Leave your phone at home.
March 6–7 were the ‘National Day of Unplugging.’ According to the organizers:
We increasingly miss out on the important moments of our lives as we pass the hours with our noses buried in our iPhones, chronicling our every move through Facebook and Twitter and shielding ourselves from the outside world…
Friday night, the group Digital Detox held an Unplug SF party. At this party, you’ve got to check your tech at the door — no phones allowed. Other rules include: no networking, no real names, no talk about work.
There were: arts and crafts, massage, a tea lounge, live music, face painting, board games, puzzles, typewriters, a cash bar.
More and more, I feel there’s something special about events and experiences that aren’t over-documented. It’s something I’ve written about before. Ironically, I went to Unplug SF as a journalist, to document it, and study the phenomenon.

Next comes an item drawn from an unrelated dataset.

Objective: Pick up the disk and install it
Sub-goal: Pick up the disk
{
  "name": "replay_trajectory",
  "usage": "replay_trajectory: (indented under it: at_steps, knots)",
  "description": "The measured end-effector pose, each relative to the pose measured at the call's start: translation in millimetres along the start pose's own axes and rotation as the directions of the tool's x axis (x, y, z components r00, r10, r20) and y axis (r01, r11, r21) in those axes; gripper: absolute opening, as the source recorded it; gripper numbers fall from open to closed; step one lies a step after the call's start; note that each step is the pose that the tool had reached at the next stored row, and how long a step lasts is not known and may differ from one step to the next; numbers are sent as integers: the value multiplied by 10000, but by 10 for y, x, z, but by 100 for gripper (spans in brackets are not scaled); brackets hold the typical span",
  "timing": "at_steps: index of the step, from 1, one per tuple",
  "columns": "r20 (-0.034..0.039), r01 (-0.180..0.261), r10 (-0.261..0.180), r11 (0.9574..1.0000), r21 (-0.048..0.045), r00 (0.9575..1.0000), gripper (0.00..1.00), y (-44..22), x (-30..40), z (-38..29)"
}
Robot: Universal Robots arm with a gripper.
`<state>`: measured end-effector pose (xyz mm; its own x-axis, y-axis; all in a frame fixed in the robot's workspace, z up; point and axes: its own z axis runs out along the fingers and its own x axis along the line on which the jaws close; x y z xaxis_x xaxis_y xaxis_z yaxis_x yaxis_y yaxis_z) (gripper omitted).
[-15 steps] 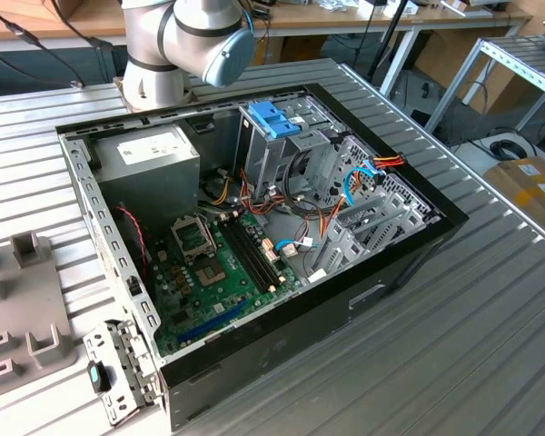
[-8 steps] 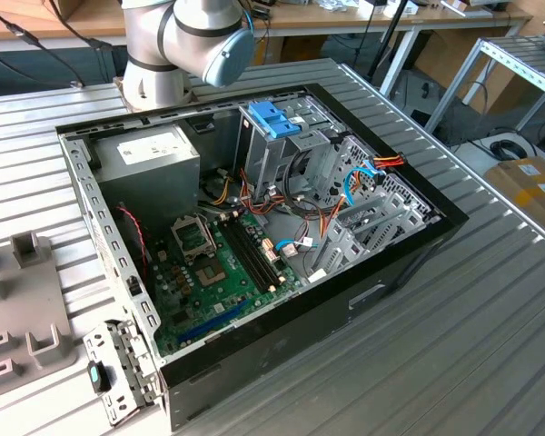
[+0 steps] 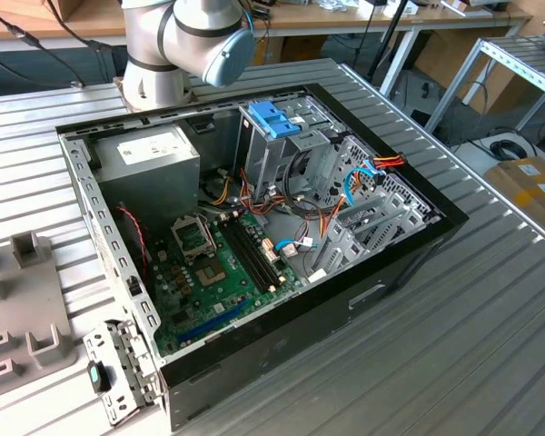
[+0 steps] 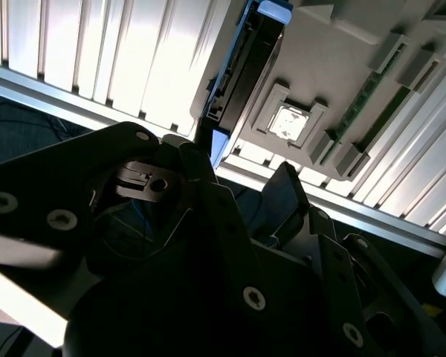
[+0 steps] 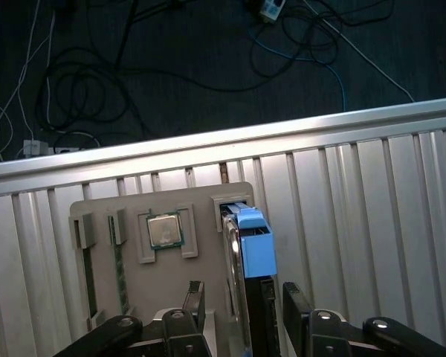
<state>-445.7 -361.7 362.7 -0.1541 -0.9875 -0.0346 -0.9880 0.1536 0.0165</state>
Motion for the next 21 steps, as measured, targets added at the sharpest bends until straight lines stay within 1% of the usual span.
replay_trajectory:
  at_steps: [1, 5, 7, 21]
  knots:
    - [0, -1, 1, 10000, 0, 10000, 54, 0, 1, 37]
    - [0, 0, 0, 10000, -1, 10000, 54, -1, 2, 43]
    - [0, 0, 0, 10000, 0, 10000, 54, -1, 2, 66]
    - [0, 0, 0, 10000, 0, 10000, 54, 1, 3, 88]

What did I find? Overall, it seemed ditching the phones created a safe space where people felt a little more open and a little less self-conscious.
- Grown-up people still want to draw, paint and do arts and crafts.
- People were more focused on doing the silly (and fun) activities, not just documenting themselves doing the activities. (For example, friends might spend 15 minutes composing a story on a typewriter, not just snapping the photo op and moving on.)
- There was great energy at this event. It’s hard to put my finger on it. Part of it was undoubtably the live music. Midtown Social rocked hard, putting on a funky, Stop Making Sense-esque dance party.
- ENERGY: Let’s assume that at a party, we each have 100 units of energy to give. Let’s say each of us puts some of that energy into our phone — by texting, take selfies, Snapchat, Insta, etc — let’s call that amount of energy E.
Take E x (EACH PERSON AT THE PARTY) = EL (total Energy Lost)
That’s a lot of lost energy, when you add it all up. At a phone-free party, all that energy is saved, spread out, and multiplied.
At the end of night I chatted with “Honey Bear,” a member of the Digital Detox team. Yes, nicknames are required — it gives the event a sort of masquerade-ball vibe. I was “Clark Kent.”
At one point in the night, Honey Bear was on stage, riding a wave of energy from the crowd, who were still flying high after Midtown Social. H.B. led the attendees through a silly song with matching silly dance moves: “This is a repeat after me song / have you ever seen a penguin dancing? / take a look at me / a penguin you shall see.”
It’s something that wouldn’t be out of place in a kindergarten class. Still, most people in the crowd were following along, laughing.
I wrote in my notebook, “reversion to childhood.”
So, back to Honey Bear. I caught up with him at the end of night, and we chatted. He told me he’s been running camps all his life.
HB: “The moment we feel anything that isn’t comfortable, we bury ourselves in our phones. We use the phones as a shield from our true feelings.”
HB: At our core, we value FUN over most things.
HB: “We all pretend we’re a lot more grown up than we are.”
Me: I saw adults acting like children.
HB: They were adults acting like themselves.
Is an “Unplug” party worth the $15 to $30? Sure, if you have fun. Is Camp Grounded, the tech-free “Summer Camp for Adults,” worth the $500–600? Hard to say. It definitely sounds like an experience.